Today I have another tutorial for you which will come in handy for my latest pattern, the Borealis Socks or any other project that requires you to work a small circumference in the round. Ever since discovering magic loop I have never looked back. I now favour this method over using DPNs as I find it less fiddly (also I’m a lot less likely to sit on, and break, a needle!) so I thought I would share the love with you here.
1. Cast on the desired number of stitches as normal, using a 80 cm/ 32″ or longer circular needle.
2. Split the stitches in half by pulling the cable out to form a loop between the middle two stitches. You should now have half the stitches sitting on one needle and the same number of stitches sitting on the other.

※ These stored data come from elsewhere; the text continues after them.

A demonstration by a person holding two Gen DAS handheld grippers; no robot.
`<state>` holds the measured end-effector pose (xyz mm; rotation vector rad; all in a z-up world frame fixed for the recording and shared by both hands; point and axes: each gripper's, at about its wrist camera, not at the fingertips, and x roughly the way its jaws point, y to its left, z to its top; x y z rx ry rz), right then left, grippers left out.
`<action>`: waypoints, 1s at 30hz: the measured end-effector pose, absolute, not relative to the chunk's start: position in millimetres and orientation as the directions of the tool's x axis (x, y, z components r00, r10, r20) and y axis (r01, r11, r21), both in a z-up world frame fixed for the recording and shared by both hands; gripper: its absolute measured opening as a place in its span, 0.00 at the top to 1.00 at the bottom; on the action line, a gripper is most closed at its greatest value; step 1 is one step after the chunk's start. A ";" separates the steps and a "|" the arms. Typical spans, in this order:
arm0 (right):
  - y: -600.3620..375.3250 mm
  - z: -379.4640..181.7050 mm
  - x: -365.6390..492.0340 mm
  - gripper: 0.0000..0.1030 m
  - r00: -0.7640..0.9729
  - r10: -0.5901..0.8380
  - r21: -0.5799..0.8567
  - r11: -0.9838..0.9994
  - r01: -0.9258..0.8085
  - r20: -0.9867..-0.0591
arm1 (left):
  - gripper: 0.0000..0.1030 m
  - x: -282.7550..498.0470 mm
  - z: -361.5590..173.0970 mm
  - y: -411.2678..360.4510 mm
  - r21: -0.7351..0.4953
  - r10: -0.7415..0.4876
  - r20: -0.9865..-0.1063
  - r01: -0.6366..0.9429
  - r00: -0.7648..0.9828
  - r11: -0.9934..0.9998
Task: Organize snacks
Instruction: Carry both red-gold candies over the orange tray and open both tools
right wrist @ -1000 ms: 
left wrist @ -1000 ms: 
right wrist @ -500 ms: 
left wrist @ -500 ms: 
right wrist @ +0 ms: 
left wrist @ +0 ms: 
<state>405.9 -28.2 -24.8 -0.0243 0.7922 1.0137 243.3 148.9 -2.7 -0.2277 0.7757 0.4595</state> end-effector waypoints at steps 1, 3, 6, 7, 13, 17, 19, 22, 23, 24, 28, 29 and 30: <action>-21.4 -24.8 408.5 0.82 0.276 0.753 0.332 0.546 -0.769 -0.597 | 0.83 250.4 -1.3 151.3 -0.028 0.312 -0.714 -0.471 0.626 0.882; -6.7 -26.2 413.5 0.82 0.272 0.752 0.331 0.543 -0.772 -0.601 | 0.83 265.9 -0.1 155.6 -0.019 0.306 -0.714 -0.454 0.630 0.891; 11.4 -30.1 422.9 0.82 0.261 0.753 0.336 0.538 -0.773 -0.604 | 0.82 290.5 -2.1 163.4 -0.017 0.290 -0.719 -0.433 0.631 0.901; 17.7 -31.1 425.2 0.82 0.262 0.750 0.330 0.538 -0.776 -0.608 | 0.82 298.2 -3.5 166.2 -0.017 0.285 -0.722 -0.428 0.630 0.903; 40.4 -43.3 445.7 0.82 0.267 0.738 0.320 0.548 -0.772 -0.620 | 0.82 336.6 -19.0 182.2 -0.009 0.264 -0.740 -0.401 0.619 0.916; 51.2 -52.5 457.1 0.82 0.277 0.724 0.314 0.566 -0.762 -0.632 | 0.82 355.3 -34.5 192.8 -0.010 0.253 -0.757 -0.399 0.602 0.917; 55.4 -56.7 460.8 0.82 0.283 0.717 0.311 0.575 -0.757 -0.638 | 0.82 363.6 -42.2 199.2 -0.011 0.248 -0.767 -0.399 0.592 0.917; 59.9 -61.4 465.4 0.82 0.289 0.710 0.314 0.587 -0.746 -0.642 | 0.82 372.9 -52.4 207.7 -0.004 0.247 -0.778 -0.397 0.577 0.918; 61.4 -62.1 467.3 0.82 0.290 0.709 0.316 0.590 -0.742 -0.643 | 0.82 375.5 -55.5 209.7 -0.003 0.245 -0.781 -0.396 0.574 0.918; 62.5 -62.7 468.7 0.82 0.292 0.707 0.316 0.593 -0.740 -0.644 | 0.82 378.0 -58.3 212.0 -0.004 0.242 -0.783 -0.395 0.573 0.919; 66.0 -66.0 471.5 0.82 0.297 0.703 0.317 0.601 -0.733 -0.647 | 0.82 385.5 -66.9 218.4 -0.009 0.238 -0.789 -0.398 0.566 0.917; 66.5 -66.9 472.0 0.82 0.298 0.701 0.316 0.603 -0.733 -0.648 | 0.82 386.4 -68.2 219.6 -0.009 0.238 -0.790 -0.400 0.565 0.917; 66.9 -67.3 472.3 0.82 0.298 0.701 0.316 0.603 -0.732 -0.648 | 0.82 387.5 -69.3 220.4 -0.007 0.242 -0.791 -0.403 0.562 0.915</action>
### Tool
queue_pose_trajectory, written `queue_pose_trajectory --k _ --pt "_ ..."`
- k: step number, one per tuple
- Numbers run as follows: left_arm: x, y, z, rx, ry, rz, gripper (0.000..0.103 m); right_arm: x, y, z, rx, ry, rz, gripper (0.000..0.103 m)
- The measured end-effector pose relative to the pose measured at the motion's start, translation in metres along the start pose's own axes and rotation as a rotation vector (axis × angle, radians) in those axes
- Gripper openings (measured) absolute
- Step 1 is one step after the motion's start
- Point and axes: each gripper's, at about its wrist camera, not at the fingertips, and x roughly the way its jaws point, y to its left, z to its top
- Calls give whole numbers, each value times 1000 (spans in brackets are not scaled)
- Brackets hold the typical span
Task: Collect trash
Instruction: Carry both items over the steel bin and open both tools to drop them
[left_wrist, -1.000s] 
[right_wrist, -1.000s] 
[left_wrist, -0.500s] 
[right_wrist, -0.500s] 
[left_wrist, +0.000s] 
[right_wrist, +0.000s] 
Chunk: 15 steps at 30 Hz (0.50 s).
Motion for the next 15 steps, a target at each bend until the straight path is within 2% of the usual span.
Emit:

3. Making sure that the cast-on edge isn’t twisted, move the first stitch you cast on from needle two (bottom in the picture) to needle one (top in the picture). Then move the last stitch you cast on (that has the working yarn) from needle one, over the stitch you have just moved, and on to needle two. Your work is now joined in the round.
4. It’s now time to start knitting! Pull out needle two (with the working yarn attached) so that the stitches are sat on the cable, but so there is still a small loop of cable at the end of needle one. Knit the stiches on needle one as specified in the pattern, making sure to pull the first stitch a little tighter to avoid a ladder between the stitches on the needle and those on the cable.
5. When you reach the end of needle you need to rearrange your stitches. Pull needle one through so that the stitches are resting on the cable. Pull the cable through so that the stitches sit on needle two. Rotate your needles so that needle two is now on top. Your work should look like the picture.
6. Knit the stitches from needle two as specified in the pattern, remembering to pull the first stitch a little tighter to avoid a ladder between that stitch and the stitch on the cable. Continue until all stitches on needle two have been worked. You have now knit one round.
7. With this method you should be working with the needle closest to you to avoid knitting the piece ‘inside out’. This is often easier to spot once you have knit a few rounds. It can also be beneficial to hang a lockable stitch marker from the last stitch to remind you where the end of the round is. I tried to use an ordinary stitch marker once and found it down the sofa months later!
As with anything it can take a little practice but once you find your rhythm with how you prefer to rearrange your stitches, you too could be converted to this way of knitting! I certainly find it a lot quicker than knitting with DPNs.